Your objective: Your reply should consist of one number: how many lines below contain "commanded".
··· Entries supplied ···
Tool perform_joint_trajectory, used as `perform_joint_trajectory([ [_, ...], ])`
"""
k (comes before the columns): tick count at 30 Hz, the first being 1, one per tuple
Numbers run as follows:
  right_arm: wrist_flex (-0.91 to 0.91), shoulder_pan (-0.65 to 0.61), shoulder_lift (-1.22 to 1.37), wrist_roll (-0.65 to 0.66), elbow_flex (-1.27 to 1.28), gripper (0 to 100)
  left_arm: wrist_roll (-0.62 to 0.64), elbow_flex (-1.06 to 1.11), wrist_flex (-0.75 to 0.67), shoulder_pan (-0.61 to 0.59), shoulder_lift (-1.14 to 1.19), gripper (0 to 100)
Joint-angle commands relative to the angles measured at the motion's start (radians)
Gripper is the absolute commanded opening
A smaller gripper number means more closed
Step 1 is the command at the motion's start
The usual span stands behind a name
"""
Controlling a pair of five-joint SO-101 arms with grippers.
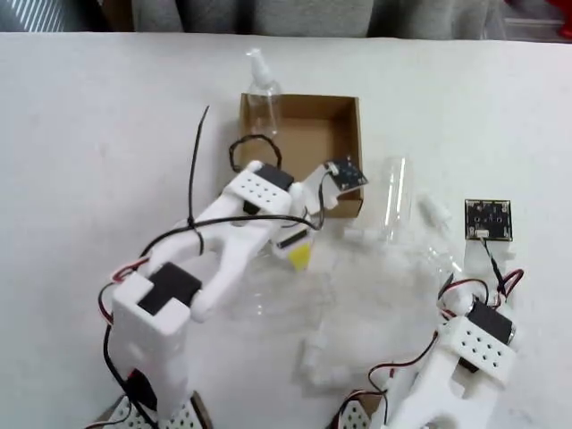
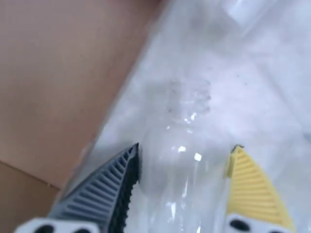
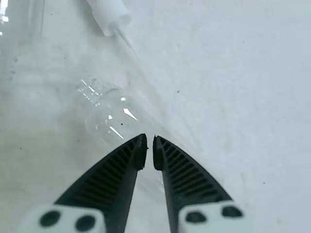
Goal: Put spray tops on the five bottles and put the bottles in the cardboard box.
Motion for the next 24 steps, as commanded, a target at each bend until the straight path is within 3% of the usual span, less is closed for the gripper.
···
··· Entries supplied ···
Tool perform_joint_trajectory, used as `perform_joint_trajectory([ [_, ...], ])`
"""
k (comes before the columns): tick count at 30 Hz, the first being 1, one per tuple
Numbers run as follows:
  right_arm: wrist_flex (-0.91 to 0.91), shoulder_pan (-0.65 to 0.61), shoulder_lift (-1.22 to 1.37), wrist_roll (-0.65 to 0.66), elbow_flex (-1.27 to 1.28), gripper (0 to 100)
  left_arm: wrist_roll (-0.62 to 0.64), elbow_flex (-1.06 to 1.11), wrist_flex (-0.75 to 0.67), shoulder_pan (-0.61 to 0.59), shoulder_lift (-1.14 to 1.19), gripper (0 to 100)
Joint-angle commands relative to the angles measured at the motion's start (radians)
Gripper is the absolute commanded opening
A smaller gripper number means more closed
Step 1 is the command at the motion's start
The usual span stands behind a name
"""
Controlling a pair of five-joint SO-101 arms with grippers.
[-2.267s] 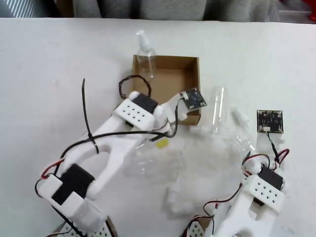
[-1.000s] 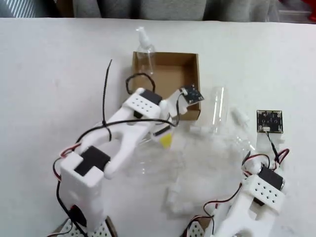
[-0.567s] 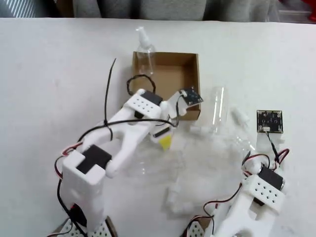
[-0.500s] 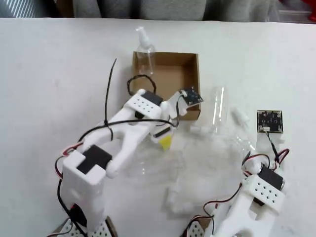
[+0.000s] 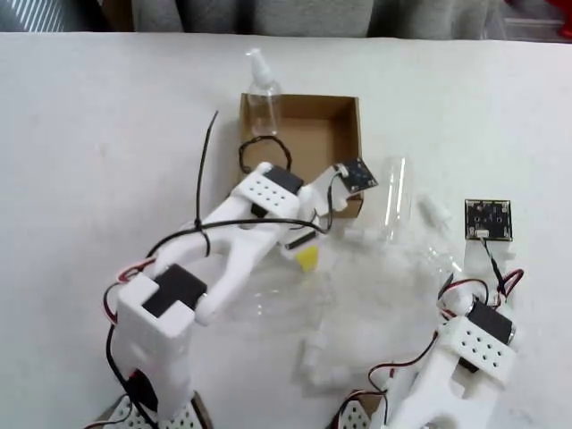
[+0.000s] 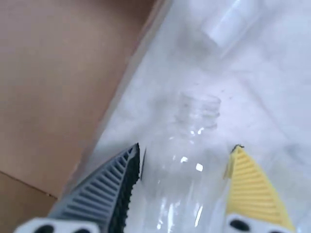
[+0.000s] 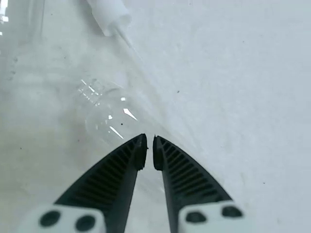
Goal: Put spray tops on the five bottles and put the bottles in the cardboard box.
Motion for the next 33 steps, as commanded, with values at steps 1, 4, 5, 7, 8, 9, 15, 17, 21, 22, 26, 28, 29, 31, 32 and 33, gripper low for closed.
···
Output below: 4